San Diego requested rehearing, arguing that FERC’s
modification to the allocation process did not fully address its
concerns. In denying rehearing, FERC reiterated that the
limitations it placed on the conversion of short-term rights to
long-term rights would ensure the availability of sufficient
congestion revenue rights. Id. ¶¶ 28, 32. Any further
40
limitations, FERC concluded, would not strike the best
balance “between providing [entities] reasonable certainty
that they can keep the [congestion revenue rights] associated
with existing contracted resources and providing [them] with
the flexibility to request new [congestion revenue rights]
associated with future procurement decisions.” Id. ¶ 32.
San Diego now argues that FERC’s failure to provide an
effective remedy to an acknowledged problem is arbitrary and
capricious and inconsistent with section 205 of the Federal
Power Act. When reviewing FERC’s selection of a remedy,
we give the Commission “great deference,” La. Pub. Serv.

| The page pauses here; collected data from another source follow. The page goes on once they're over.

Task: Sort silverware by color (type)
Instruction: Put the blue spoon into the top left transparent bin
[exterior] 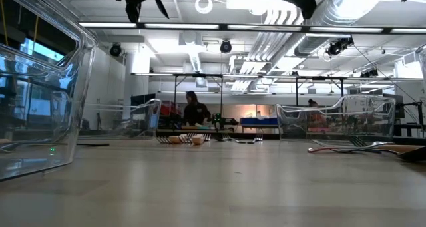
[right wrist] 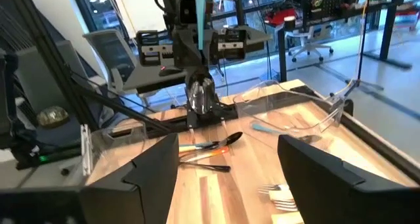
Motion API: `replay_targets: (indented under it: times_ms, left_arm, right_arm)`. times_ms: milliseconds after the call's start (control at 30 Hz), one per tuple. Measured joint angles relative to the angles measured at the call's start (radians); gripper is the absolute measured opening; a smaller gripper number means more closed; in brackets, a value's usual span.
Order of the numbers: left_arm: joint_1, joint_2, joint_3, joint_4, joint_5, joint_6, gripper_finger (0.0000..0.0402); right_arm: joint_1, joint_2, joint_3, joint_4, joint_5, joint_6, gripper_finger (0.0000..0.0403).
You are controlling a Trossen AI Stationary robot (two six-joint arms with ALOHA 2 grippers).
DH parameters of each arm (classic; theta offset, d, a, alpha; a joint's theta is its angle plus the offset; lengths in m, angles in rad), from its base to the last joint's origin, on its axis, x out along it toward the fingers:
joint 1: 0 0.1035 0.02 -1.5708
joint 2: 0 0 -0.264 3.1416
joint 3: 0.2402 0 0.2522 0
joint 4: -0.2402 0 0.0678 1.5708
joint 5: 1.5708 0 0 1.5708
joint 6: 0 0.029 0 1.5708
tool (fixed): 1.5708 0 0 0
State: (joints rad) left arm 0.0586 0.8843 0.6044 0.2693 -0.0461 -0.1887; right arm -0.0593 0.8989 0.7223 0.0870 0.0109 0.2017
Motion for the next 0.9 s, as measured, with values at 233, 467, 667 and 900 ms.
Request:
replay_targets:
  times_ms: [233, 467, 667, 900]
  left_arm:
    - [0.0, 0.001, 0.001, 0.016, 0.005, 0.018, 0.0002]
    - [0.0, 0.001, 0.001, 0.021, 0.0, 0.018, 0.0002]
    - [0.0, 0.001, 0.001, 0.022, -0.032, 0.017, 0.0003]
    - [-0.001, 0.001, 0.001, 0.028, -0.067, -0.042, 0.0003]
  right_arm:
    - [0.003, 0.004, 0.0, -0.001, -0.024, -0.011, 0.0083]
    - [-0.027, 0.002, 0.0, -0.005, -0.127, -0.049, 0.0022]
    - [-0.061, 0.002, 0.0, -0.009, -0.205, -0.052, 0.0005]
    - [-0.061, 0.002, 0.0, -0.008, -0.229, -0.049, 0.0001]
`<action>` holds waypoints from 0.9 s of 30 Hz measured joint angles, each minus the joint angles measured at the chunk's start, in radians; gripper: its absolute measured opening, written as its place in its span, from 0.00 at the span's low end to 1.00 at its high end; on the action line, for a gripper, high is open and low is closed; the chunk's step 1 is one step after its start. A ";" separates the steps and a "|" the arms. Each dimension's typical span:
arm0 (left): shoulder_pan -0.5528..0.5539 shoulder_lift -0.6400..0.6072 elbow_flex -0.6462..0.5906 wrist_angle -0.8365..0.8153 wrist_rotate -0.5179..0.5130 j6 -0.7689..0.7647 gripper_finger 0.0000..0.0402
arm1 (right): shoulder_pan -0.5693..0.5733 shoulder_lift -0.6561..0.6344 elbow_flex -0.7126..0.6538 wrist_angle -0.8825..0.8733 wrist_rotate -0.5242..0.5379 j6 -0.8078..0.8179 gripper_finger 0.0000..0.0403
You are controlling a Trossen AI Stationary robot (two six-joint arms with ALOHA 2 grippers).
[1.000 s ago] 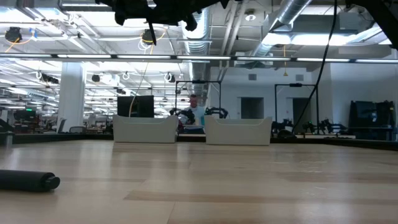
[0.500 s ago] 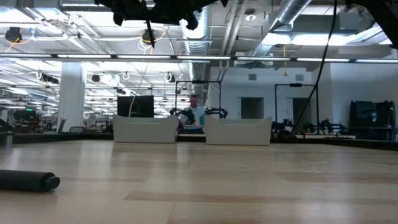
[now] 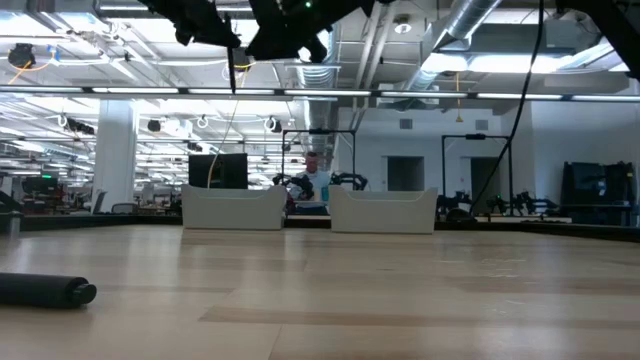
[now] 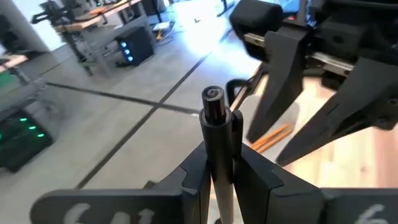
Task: Sort pens & pencils
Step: Put the top black pen into the left gray bin
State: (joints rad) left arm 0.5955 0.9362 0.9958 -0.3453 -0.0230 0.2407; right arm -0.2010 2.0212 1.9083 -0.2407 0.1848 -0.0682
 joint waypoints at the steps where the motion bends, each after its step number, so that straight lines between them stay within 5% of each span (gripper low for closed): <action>1: 0.000 0.004 0.000 -0.012 -0.015 0.006 0.12 | -0.003 0.000 0.000 -0.021 0.000 0.010 0.33; 27: 0.192 0.386 0.001 -0.098 -0.045 0.221 0.12 | -0.009 -0.008 -0.002 -0.452 0.000 0.093 0.33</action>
State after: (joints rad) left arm 0.7877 1.3223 0.9966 -0.4431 -0.0681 0.4617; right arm -0.2100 2.0136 1.9064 -0.6932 0.1844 0.0247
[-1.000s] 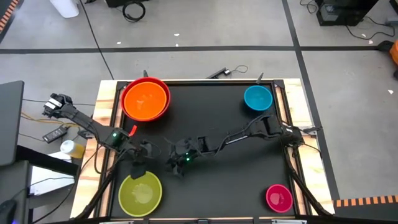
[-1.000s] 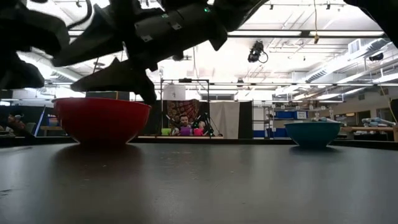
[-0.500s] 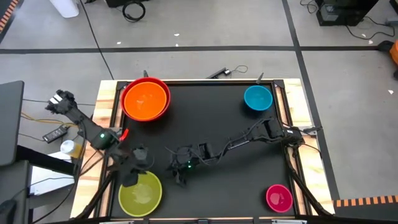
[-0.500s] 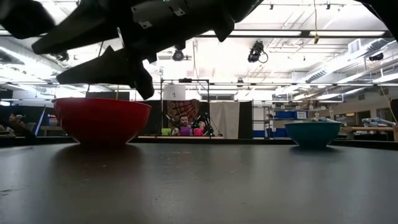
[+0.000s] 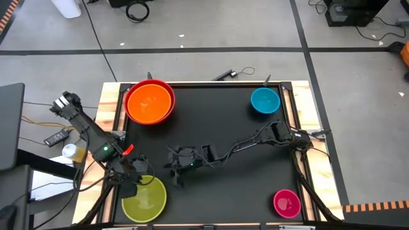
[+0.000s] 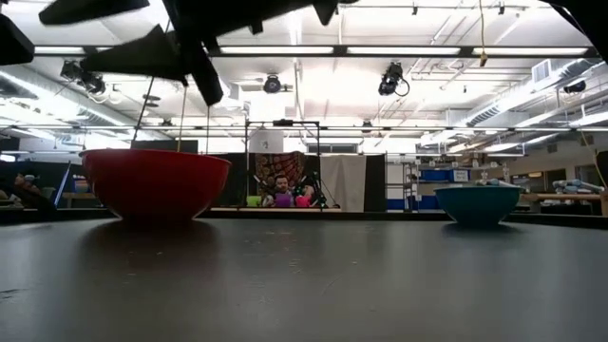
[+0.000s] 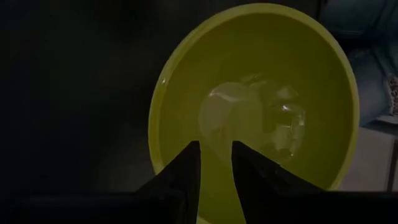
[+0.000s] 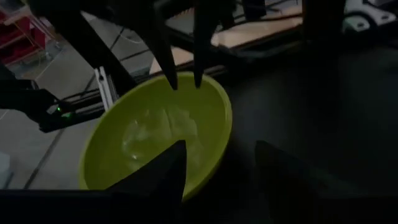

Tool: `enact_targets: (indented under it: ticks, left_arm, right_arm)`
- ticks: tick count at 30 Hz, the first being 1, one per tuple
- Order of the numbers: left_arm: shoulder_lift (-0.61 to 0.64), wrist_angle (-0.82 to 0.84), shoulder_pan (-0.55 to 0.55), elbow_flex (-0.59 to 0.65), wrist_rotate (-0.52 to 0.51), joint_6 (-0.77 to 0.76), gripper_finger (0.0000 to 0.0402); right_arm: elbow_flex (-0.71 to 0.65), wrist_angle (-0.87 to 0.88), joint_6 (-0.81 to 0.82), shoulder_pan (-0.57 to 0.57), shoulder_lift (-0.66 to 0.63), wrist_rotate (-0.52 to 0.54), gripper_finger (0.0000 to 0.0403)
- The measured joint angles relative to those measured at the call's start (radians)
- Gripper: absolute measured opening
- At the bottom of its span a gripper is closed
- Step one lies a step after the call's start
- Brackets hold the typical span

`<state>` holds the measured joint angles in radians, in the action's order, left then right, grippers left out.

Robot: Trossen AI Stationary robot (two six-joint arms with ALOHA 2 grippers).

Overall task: Nest bowls inside each other
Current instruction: Stack the green bowl on top of the orange bowl

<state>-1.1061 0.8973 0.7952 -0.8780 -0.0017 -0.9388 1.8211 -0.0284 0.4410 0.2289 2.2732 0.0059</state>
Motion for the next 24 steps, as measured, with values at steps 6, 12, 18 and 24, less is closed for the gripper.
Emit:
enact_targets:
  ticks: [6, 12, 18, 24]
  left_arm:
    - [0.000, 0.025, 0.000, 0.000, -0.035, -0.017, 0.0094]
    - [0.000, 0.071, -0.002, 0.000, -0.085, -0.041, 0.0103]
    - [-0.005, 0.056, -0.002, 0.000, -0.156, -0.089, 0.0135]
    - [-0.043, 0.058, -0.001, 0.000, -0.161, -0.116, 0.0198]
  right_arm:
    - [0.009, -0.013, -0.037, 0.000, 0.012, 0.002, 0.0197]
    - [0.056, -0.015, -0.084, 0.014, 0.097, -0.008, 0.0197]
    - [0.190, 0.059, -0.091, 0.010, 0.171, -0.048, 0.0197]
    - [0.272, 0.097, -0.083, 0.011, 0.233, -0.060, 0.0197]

Comm’n v. FERC, 522 F.3d 378, 393 (D.C. Cir. 2008),
because “[a]gency discretion is often at its zenith” when the
agency is fashioning remedies, Towns of Concord, Norwood,
& Wellesley v. FERC, 955 F.2d 67, 76 (D.C. Cir. 1992)

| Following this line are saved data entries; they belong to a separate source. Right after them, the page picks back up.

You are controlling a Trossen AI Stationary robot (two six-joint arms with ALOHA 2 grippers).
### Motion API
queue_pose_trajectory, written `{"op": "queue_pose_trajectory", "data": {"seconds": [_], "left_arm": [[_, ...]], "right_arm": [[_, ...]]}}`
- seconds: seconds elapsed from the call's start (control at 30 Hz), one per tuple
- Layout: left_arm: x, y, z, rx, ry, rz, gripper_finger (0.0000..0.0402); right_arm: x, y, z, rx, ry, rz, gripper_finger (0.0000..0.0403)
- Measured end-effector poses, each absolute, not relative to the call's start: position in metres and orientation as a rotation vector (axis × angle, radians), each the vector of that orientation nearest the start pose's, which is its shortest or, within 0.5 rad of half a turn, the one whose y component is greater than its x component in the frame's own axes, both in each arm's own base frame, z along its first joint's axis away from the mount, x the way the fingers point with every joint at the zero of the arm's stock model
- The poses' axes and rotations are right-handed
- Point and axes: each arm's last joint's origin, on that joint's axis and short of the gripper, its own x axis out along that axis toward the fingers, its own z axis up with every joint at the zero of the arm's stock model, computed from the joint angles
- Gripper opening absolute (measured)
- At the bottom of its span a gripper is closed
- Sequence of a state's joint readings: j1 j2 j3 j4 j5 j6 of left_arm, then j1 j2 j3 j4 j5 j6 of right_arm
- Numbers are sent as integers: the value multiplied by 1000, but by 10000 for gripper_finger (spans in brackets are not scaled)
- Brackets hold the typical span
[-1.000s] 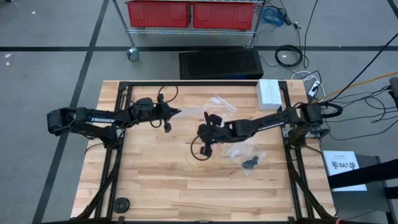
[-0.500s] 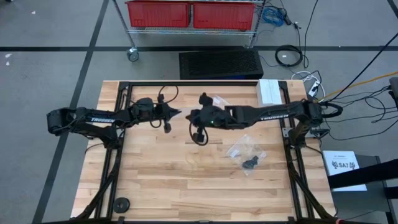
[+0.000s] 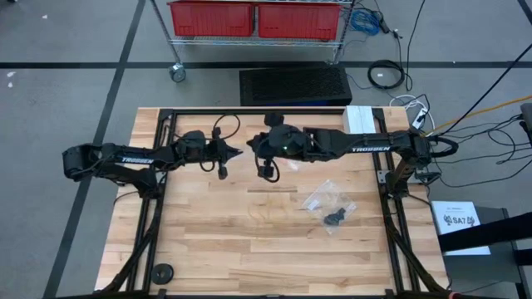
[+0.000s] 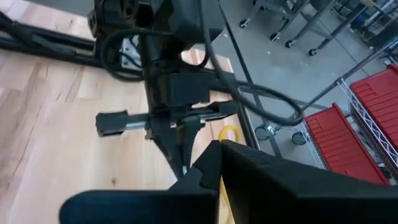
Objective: Sort rubber bands
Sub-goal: Put the yellow rubber band into the open transparent zip bag
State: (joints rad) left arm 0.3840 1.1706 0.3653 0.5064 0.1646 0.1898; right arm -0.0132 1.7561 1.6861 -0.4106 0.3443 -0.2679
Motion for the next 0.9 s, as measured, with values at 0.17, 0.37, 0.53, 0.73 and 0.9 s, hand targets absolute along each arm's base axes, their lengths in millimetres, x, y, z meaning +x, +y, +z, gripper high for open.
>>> {"op": "queue_pose_trajectory", "data": {"seconds": [0.17,0.37,0.53,0.73,0.9], "left_arm": [[208,78,184,103,299,158,2],[208,77,184,98,287,113,2],[209,76,184,96,285,99,2],[209,76,184,95,285,97,2],[209,76,184,94,285,97,2]], "right_arm": [[400,-16,360,-349,554,-280,0],[399,-17,358,-354,576,-282,0],[398,-17,357,-380,590,-297,0],[398,-18,356,-388,606,-298,0],[397,-19,355,-393,620,-296,0]]}}
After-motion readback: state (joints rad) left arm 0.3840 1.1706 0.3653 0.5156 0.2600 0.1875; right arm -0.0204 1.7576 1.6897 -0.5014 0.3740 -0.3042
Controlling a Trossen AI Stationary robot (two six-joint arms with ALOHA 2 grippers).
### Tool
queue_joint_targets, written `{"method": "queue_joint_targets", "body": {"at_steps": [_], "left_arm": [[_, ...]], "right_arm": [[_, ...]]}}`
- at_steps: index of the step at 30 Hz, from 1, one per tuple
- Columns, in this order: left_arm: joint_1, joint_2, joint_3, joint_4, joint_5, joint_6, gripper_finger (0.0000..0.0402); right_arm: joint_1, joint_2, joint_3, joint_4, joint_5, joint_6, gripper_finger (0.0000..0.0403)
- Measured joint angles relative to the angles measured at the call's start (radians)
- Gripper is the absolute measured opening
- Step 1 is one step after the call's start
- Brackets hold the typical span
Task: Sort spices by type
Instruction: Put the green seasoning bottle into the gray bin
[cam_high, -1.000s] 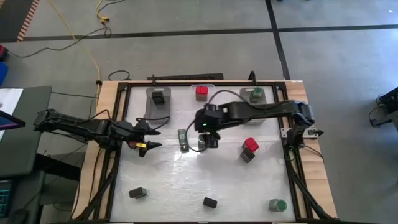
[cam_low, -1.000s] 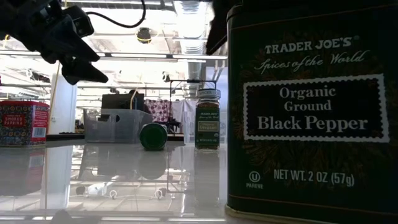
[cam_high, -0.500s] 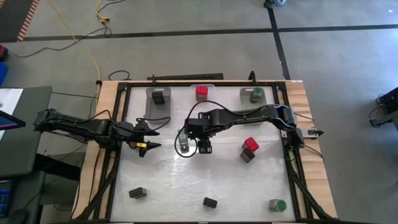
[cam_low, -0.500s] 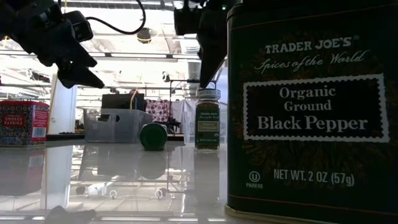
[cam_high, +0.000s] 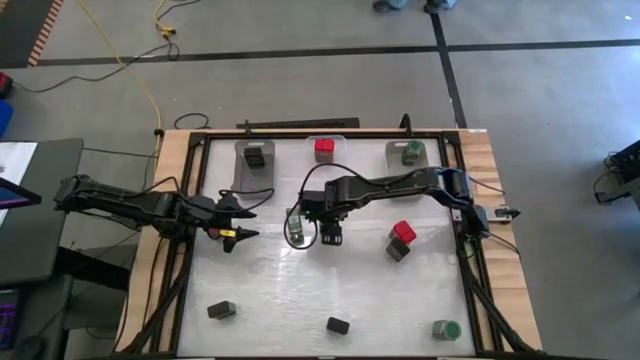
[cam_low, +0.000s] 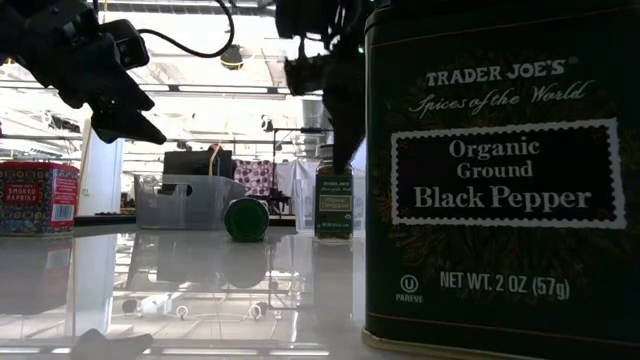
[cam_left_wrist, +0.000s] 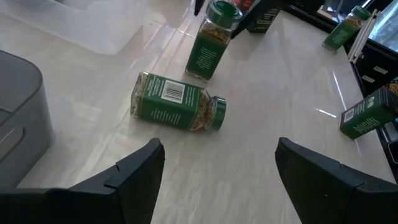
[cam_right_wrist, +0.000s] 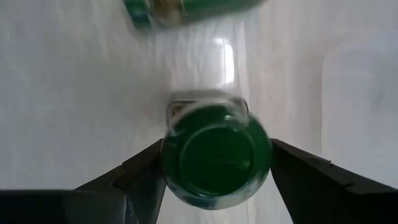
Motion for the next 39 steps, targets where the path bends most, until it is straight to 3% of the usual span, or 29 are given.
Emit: {"method": "queue_joint_targets", "body": {"at_steps": [24,30,35,39], "left_arm": [[0.0,0.0,0.0,0.001,0.0,0.0,0.0295],[0.0,0.0,0.0,0.001,0.0,0.0,0.0295],[0.0,0.0,0.0,0.001,0.0,0.0,0.0295],[0.0,0.0,0.0,0.001,0.0,0.0,0.0295]], "right_arm": [[0.016,0.0,-0.017,0.069,-0.026,-0.259,0.0298],[0.023,-0.001,-0.055,0.084,-0.026,-0.265,0.0269],[0.023,-0.002,-0.068,0.09,-0.033,-0.241,0.0221],[0.023,-0.002,-0.068,0.09,-0.033,-0.239,0.022]]}}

(internal quotation marks omitted). We extend this deference
to “a predictive judgment by FERC about the effects of a
proposed remedy for undue discrepancies among operating
companies.” La. Pub. Serv. Comm’n v. FERC, 551 F.3d 1042,
1045 (D.C. Cir. 2008). As we have often noted, we “will set
aside FERC’s remedial decision only if it constitutes an abuse
of discretion.” La. Pub. Serv. Comm’n v. FERC, 174 F.3d
218, 225 (D.C. Cir. 1999). We find no such abuse of
discretion here.
FERC explained that its decision was a product of
balancing the competing policy goals of flexibility and
certainty. In administering the allocation of congestion
revenue rights, FERC must ensure that the process is flexible
enough that load-serving entities can acquire new congestion
revenue rights in later years to accommodate their evolving
needs, while simultaneously providing load-serving entities
with assurances that they have reliable and long-term
congestion hedges for their current transmission usage. Fourth
41
Market Redesign Order ¶¶ 28, 32. San Diego asks us to reject
FERC’s policy determination in favor of San Diego’s own.
This we will not do. FERC reflected on the competing
interests at stake to explain why it struck the balance it did.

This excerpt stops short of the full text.